Turning to more recent times, we have done very well in this first half of 2012.
My own portfolio is up a surprising and rather gratifying 16.4% in the first half of 2012. For the group of stocks that we rated in the Buy or strong Buy ranges, the average return has been 7.3%. This compares very well to the Toronto stock index which is down 3.0%. The Dow Jones Industrial Average is up 5.4% and the S&P 500 index is up 8.3%.
My own success in 2012 has come from concentrating my investments in a few good companies. Right now 64% if my equities portfolio is invested in my top five holdings and 90% in my top 10 holdings. And at times during the year the concentration has been even higher.
Each of top five holdings are very established companies. Basically, they are blue-chip type stocks. Three of these are U.S. stocks. One is a conglomerate. Two of the five are retailers. One is a large bank. One is a real estate developer. The average gain on these five in 2012 has been 14%.
During 2012 I have been very close to 100% invested in equities. I have trimmed some positions, mostly on gains and I have bought on dips.
Over the years I have invested almost exclusively in somewhat boring profitable companies. These companies lend themselves to fundamental analysis based on their past earnings. I have rarely to almost never invested in oil and gas stocks and resource and commodity stocks. I don’t invest in early stage companies that are not yet making money. These companies that I tend not to invest in are more exciting and one could win the lottery playing them. But I have favored a steadier and less risky approach. It has worked out well. However I have had to stomach some major price declines, especially in 2008. And certainly not all of my stocks have worked out well.
If you are not already a subscriber to our stocks picks, you can get access to our stock picks and to the composition of my own portfolio by subscribing.
How Warren Buffett motivates his managers to achieve remarkable results.
The topic of how t motivate people is extremely important. After all, little would get done in this world without motivation. And I think it is obvious that a positively motivated worker is a happy worker. And that’s true whether that “worker” is the CEO or a front-line worker.
I have written an article that documents how Warren Buffett motivates his direct reports. Most of the article is simply quotes from Buffett’s writings.

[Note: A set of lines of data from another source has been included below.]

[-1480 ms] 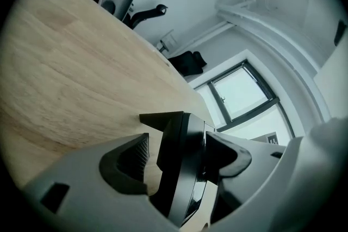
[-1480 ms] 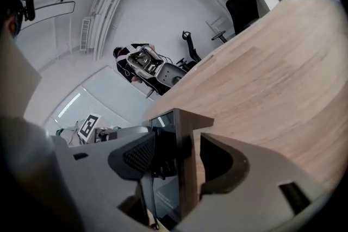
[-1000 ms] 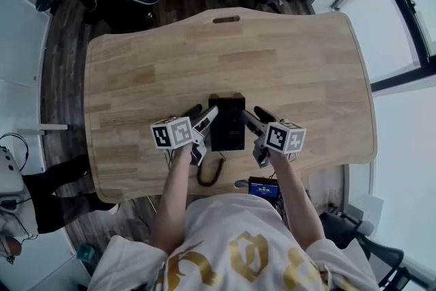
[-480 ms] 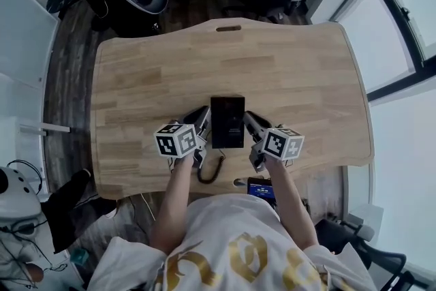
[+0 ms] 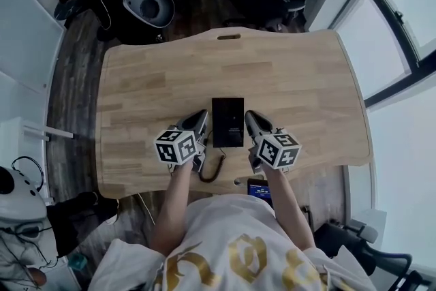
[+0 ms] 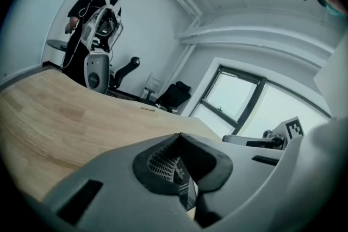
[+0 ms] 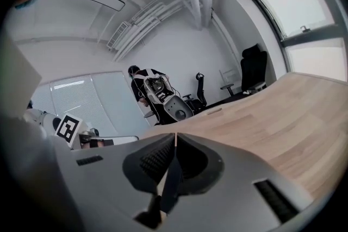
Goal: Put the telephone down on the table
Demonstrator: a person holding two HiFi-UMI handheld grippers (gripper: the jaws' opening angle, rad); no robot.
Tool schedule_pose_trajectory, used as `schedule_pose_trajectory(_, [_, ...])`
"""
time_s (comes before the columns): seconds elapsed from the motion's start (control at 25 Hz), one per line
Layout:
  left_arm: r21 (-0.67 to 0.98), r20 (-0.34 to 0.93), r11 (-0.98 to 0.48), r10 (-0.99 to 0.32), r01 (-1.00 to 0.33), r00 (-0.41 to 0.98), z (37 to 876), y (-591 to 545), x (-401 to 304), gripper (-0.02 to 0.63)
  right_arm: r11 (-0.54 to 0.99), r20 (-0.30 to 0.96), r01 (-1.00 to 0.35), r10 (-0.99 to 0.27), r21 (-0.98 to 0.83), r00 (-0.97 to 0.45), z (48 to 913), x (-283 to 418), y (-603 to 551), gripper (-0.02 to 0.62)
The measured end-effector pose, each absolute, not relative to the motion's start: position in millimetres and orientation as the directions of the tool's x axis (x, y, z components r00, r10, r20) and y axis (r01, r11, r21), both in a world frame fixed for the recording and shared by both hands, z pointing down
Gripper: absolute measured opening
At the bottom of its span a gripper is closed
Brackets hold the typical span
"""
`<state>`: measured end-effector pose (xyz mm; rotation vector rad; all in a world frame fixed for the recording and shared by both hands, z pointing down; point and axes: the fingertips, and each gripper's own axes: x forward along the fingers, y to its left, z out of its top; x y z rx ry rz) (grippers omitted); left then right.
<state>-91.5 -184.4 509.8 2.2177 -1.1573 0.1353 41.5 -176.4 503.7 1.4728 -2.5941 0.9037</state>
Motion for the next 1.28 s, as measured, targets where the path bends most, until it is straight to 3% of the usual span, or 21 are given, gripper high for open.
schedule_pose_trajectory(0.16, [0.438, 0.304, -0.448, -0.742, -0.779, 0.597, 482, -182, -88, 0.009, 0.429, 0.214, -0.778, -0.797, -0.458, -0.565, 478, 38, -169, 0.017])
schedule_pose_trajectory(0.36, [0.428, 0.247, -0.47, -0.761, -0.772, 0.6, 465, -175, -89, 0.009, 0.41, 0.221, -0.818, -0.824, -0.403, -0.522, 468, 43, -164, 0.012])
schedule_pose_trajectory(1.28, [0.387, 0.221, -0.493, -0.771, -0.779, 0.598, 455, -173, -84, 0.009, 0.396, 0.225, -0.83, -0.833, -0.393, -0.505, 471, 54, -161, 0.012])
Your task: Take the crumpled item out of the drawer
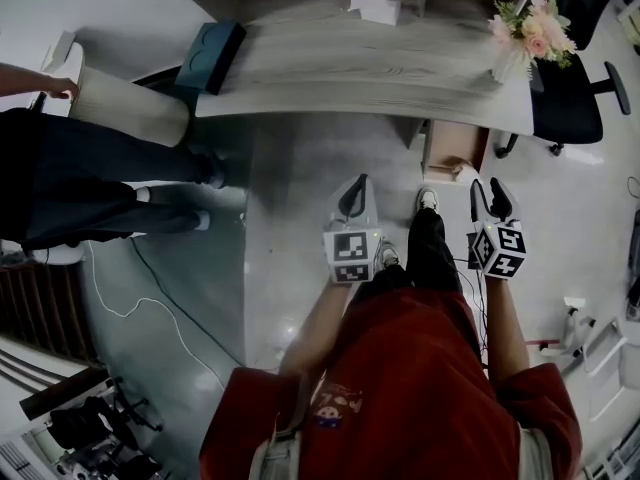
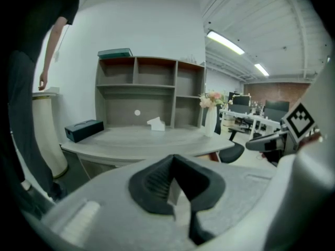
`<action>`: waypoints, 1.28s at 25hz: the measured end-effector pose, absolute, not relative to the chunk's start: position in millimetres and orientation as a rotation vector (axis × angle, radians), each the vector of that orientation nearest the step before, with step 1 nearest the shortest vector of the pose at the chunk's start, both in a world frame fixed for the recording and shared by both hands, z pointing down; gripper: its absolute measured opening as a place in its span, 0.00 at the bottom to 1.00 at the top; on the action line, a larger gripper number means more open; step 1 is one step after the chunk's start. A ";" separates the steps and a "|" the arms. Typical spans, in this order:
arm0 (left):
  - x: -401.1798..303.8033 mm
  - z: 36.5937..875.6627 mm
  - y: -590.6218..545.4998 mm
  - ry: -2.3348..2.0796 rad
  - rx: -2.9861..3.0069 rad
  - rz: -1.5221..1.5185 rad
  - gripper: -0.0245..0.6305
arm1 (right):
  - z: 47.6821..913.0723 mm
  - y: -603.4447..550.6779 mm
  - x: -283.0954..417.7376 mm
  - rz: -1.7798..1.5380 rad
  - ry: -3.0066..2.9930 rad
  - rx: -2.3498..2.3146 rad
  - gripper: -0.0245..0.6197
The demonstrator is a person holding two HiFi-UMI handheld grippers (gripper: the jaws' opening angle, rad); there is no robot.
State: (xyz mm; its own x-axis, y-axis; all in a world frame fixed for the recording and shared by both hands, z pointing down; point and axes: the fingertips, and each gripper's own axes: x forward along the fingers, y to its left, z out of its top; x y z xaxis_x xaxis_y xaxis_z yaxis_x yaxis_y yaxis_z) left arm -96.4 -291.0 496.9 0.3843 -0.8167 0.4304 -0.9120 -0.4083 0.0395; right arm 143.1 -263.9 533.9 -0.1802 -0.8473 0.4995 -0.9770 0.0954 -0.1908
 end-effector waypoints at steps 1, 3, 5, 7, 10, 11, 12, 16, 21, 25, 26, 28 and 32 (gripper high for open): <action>-91.4 501.5 -294.7 -1.512 2.376 0.515 0.04 | 541.2 -266.8 146.0 0.727 -2.103 1.810 0.27; -82.3 510.9 -301.7 -1.486 2.375 0.533 0.04 | 556.1 -271.8 151.6 0.760 -2.081 1.800 0.28; -74.9 522.7 -309.4 -1.471 2.368 0.548 0.04 | 572.0 -278.2 157.0 0.786 -2.061 1.792 0.28; -66.5 535.9 -317.3 -1.460 2.360 0.563 0.04 | 590.2 -284.5 162.4 0.810 -2.044 1.775 0.29; -52.2 556.8 -325.0 -1.431 2.351 0.592 0.04 | 618.9 -289.1 169.9 0.851 -2.017 1.738 0.30; -48.1 563.7 -327.0 -1.420 2.347 0.603 0.04 | 628.4 -289.9 171.8 0.867 -2.007 1.725 0.30; -44.5 570.6 -328.7 -1.409 2.341 0.613 0.04 | 637.9 -290.4 173.6 0.884 -1.995 1.714 0.30; -30.1 597.4 -335.6 -1.374 2.322 0.654 0.04 | 675.2 -294.8 182.5 0.941 -1.954 1.674 0.33; -15.6 627.6 -344.1 -1.342 2.303 0.702 0.04 | 719.9 -301.2 186.6 1.008 -1.913 1.609 0.39; -5.9 650.5 -347.7 -1.323 2.284 0.733 0.04 | 748.0 -307.4 187.8 1.025 -1.881 1.572 0.42; -3.6 656.3 -347.7 -1.315 2.279 0.745 0.04 | 754.7 -308.3 188.4 1.030 -1.870 1.565 0.42; 0.7 666.9 -348.1 -1.301 2.267 0.762 0.04 | 769.4 -311.0 190.3 1.039 -1.839 1.555 0.45; 4.3 684.4 -349.8 -1.278 2.240 0.781 0.04 | 800.7 -320.5 192.7 1.064 -1.762 1.554 0.51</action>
State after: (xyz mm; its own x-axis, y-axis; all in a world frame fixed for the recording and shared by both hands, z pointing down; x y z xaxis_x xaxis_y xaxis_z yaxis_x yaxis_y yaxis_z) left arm 4.3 -349.8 684.4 0.4124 -0.6248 0.6630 -0.8750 -0.4741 0.0975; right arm 192.7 -320.5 800.7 -0.1758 -0.5398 0.8232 -0.9799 0.0161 -0.1988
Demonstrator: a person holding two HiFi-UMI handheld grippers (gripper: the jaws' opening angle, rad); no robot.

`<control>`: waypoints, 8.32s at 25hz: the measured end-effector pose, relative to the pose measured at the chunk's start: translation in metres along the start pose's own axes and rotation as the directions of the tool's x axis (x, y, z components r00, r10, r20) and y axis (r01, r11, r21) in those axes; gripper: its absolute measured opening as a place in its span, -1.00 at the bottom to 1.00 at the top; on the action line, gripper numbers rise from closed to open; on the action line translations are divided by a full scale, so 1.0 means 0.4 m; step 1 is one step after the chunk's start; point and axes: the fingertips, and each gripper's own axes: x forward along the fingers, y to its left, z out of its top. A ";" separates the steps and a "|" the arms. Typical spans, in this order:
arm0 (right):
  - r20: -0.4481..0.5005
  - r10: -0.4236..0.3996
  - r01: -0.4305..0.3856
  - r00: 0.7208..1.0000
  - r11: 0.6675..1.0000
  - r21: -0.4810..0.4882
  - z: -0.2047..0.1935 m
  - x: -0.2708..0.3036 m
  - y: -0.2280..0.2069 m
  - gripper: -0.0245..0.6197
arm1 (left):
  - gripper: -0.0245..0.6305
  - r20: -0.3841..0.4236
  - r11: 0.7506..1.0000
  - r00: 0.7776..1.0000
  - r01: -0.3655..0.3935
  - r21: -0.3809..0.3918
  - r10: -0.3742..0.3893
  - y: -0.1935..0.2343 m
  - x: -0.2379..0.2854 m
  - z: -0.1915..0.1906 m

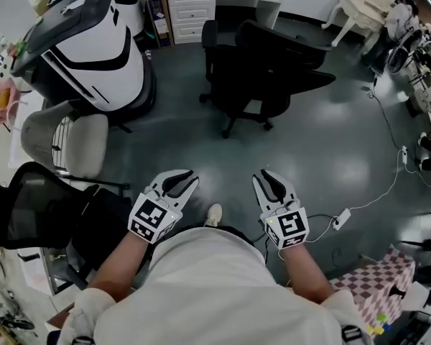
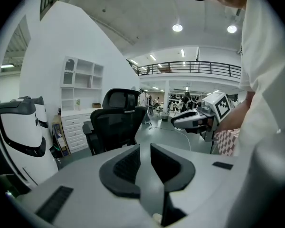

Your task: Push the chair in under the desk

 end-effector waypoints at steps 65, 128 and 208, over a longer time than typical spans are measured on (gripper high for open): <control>-0.048 -0.534 0.532 0.844 0.826 0.184 0.223 0.477 -0.724 -0.01 | -0.32 -0.092 0.869 0.947 0.320 0.376 -0.309 0.712 0.732 0.346; 0.000 -0.437 0.429 0.899 0.882 0.195 0.241 0.531 -1.070 0.00 | -0.43 -0.206 0.813 0.896 0.443 0.377 -0.393 0.659 1.031 0.420; -0.013 -0.426 0.421 0.904 0.887 0.192 0.378 1.048 -1.513 0.00 | -0.42 -0.190 0.825 0.908 0.418 0.381 -0.373 1.158 1.455 0.639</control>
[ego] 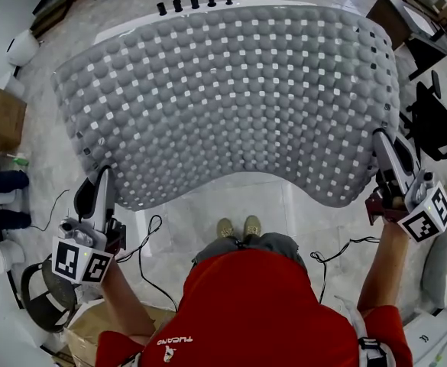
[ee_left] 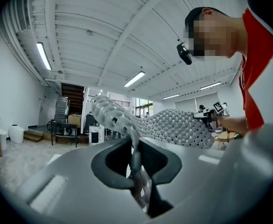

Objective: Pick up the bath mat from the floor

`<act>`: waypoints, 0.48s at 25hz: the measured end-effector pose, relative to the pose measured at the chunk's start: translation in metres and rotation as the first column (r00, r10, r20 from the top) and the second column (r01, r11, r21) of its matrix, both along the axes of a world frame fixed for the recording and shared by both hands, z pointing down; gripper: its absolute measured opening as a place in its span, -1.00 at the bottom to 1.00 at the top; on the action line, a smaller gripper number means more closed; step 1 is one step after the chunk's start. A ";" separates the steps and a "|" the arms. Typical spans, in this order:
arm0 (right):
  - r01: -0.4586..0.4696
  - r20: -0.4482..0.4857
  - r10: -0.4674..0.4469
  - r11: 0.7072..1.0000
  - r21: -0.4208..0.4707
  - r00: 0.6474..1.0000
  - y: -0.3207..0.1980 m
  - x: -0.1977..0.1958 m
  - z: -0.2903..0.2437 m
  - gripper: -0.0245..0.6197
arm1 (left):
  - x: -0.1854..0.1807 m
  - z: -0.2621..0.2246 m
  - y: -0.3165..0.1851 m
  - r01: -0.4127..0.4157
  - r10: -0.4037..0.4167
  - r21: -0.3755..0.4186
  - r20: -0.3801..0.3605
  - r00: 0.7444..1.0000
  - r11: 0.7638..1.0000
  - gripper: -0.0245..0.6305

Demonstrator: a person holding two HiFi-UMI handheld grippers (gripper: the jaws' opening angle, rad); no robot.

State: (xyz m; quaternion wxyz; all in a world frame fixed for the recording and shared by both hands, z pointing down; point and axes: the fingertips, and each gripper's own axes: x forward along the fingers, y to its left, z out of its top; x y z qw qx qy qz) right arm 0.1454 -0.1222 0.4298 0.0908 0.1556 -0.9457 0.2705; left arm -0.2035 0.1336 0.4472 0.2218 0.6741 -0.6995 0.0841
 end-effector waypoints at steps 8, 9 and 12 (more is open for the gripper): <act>0.011 -0.009 -0.011 1.000 0.013 1.000 0.004 -0.002 -0.006 -0.82 | 0.002 -0.007 -0.004 -0.022 0.022 0.005 -0.001 1.000 1.000 -0.79; 0.011 -0.011 -0.011 1.000 0.015 1.000 0.004 -0.002 -0.006 -0.81 | 0.002 -0.007 -0.004 -0.022 0.022 0.006 -0.001 1.000 1.000 -0.79; 0.009 -0.016 -0.008 1.000 0.016 1.000 0.003 -0.002 -0.005 -0.82 | 0.000 -0.007 -0.005 -0.025 0.025 0.008 -0.002 1.000 1.000 -0.79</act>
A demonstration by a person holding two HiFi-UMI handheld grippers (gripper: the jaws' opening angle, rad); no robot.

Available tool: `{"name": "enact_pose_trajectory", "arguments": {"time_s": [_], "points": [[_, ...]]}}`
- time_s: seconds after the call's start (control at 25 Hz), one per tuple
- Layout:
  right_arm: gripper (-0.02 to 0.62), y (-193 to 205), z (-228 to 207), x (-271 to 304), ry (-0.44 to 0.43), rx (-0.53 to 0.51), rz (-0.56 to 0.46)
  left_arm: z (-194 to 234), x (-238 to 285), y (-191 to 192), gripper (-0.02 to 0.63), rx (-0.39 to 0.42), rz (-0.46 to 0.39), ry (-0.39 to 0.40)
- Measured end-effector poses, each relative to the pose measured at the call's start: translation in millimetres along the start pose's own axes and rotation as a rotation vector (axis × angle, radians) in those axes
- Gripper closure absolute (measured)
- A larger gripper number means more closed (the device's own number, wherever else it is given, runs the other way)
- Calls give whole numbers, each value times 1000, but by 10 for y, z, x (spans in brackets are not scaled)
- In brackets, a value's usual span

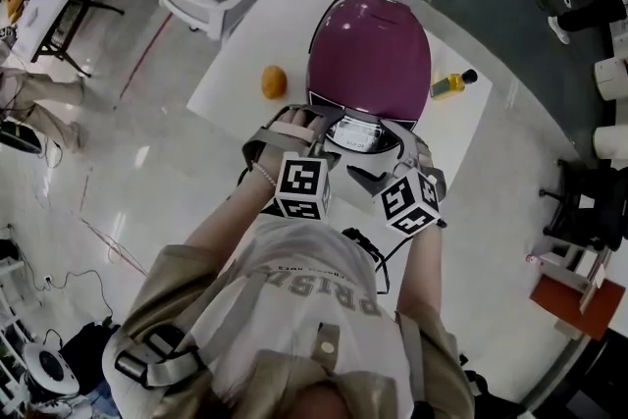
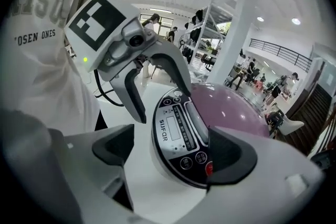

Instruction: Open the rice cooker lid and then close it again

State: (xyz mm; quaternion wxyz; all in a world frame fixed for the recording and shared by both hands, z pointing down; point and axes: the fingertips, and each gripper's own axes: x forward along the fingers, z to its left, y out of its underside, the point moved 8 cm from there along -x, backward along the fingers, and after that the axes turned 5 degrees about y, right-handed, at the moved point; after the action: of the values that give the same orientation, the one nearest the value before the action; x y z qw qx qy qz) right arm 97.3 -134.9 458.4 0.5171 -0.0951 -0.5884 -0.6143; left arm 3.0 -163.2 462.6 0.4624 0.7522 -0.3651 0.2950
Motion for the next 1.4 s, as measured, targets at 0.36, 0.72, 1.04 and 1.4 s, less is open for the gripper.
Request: {"name": "enact_pose_trajectory", "arguments": {"time_s": [0.36,0.72,1.04,1.4], "points": [[173,1,9,56,-20,-50,44,8,150,-42,175,46,81,-4],[140,18,51,100,-34,-144,115,-38,189,-59,129,84,128,5],[133,21,75,117,-29,-176,139,-60,200,-76,118,109,174,10],[103,18,103,133,-53,-181,159,-82,220,-88,117,97,193,-12]]}}
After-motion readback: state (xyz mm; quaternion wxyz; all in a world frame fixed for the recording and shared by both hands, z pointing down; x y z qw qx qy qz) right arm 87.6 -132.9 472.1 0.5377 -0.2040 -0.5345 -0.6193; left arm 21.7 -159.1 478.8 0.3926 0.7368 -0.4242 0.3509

A dollar saved is a dollar earned : Obviously if you can save a dollar on a purchase, that is every bit as good as an (after income tax) dollar gained by working.
A dollar can only be spent once: Many people will purchase an item because they can “afford it”. But this thinking neglects to consider that there might be a better use for that particular dollar. A better purchase today perhaps. Or a better purchase tomorrow. When a dollar is spent, what is really being spent is the opportunity to spend that dollar elsewhere or at a future time or to investment that dollar.
A dollar invested should be invested at the best available combination of return and risk: A dollar invested at 10% is probably a great investment. But not if an equal or lower risk investment at 15% was available.
A Manipulated Market?
Many investors fret that markets are manipulated and that “there is no chance for the retain investor”.
This may be a valid concern for those who invest based on “technical analysis” buying what is hot. Manipulators could drive stock up in price and then drive it quickly down leaving retail investors behind with large losses.
But value oriented investors should view market manipulation as an opportunity rather than a problem. In the long run a stock’s performance will reflect the underlying earnings. If market manipulation causes stocks to swing more wildly from under- to over-valued then this simply creates more opportunities to buy low and sell high.
Financial Crisis and European Worries?
Many investors are afraid that stocks will plunge due another financial crisis emanating from Europe. And they could be right.
But it’s unlikely that any such plunge would be permanent.
If you were the owner of the local Tim Horton’s franchise it’s not likely that you would be losing much sleep about the impact of a financial crisis upon your business. And it’s exceedingly unlikely that you be looking to sell your franchise due to the risk. So why then do the owners of shares in Tim Hortons and other good businesses fret so much?
It may be prudent to keep some cash available just in case of a financial crisis. But it’s probably not a prudent move to avoid stocks altogether.